Director Anthony Hickox’s Hell on Earth looks really good with great make-up effects and a good score by Randy Miller, but the story gets looser and wackier the longer it plays out. By the time Pinhead starts walking around the city and killing everyone in his path, you know the movie has entered into MAD magazine territory. Doug Bradley is given more lines and more screen time than before, and while that’s all understandable, it begins to feel like the filmmakers were wanting to put him in the same class as his counterparts like Freddy Krueger and Chucky the homicidal doll. I enjoyed this film as much as I suppose I could (the hard rock soundtrack is distracting, but kinda cool), but it pales in comparison with the original.

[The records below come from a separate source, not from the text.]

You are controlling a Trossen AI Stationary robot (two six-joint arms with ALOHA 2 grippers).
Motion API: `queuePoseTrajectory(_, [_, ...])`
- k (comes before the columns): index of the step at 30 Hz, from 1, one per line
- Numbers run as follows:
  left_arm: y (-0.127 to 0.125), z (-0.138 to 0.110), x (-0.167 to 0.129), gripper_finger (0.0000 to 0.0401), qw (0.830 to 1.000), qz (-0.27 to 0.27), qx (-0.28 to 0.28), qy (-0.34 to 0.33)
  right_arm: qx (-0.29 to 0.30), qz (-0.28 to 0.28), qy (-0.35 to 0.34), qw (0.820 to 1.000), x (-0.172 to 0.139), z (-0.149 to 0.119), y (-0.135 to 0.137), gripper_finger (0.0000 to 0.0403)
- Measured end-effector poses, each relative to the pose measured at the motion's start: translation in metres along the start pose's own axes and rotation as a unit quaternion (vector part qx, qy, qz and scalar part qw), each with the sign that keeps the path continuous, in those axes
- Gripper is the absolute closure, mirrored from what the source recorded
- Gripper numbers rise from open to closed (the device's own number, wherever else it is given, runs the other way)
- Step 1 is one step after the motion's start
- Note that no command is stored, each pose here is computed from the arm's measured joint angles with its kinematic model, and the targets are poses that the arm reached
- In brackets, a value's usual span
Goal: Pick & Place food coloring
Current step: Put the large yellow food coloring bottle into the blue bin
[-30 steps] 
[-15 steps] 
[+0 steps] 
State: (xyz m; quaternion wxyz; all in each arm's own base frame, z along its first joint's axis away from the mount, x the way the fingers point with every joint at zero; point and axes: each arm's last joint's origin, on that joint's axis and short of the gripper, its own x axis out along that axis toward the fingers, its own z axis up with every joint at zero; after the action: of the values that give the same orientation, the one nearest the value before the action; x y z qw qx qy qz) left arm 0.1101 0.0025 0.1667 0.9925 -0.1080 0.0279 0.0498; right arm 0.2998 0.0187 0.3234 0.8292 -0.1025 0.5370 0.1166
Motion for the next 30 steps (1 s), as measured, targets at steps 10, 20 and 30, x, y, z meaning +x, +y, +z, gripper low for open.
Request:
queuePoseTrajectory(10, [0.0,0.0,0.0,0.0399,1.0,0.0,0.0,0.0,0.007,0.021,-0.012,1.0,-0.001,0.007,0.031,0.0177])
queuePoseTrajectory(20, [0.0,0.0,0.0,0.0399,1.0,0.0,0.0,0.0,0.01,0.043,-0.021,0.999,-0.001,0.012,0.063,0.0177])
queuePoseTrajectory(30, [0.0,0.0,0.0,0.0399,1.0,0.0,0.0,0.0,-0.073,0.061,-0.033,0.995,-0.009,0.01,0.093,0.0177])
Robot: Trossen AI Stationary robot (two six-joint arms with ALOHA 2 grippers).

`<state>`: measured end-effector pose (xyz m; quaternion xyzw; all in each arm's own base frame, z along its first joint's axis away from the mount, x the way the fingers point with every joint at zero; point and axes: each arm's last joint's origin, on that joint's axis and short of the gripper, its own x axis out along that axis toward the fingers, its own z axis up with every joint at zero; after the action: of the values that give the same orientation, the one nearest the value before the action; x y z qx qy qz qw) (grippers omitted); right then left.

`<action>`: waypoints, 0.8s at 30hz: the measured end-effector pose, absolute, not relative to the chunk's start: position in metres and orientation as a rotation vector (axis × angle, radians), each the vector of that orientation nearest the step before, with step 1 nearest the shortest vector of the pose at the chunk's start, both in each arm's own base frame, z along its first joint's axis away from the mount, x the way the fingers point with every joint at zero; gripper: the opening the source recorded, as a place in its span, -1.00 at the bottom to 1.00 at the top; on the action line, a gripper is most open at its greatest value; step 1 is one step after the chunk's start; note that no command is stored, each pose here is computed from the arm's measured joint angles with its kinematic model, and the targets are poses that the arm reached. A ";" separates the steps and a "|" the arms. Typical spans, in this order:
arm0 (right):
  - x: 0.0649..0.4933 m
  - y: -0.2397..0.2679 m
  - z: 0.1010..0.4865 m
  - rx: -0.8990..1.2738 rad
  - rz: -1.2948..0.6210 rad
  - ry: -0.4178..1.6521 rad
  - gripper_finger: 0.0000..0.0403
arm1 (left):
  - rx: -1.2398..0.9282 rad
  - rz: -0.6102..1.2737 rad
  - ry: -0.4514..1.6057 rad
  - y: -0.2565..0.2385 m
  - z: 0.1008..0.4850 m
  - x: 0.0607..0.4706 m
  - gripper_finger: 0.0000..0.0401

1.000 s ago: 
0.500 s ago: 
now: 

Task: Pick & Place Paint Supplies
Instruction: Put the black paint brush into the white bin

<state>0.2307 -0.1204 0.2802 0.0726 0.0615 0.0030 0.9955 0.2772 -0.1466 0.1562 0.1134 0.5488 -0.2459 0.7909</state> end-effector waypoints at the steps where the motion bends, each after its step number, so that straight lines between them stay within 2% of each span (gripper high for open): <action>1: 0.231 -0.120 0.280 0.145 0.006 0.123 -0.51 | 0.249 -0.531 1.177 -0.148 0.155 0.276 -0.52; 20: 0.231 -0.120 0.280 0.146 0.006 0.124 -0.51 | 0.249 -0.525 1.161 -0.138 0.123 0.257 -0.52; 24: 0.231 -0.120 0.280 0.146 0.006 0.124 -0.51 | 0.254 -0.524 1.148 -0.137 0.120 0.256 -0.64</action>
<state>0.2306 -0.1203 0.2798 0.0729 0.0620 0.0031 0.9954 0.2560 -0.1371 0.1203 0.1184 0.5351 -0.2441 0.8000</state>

Arrow Video recently released a four-disc set of the first three Hellraiser films entitled “The Scarlet Box.” The films are presented in a new 2K restoration, and the third film has an optional unrated cut with full-frame unrated scenes (taken from the laserdisc) edited back in, which is neat. The fourth disc – “The Clive Barker Legacy” – contains Barker’s short films, and documentaries. Each disc comes jam packed with commentaries, documentaries, and jillions of archival images and bonus material. Also included in the hefty box is a sweet hardcover book with a history of the franchise and original press releases from the movies. Also included are postcards and a poster! It’s a Hellraiser fan’s dream come true!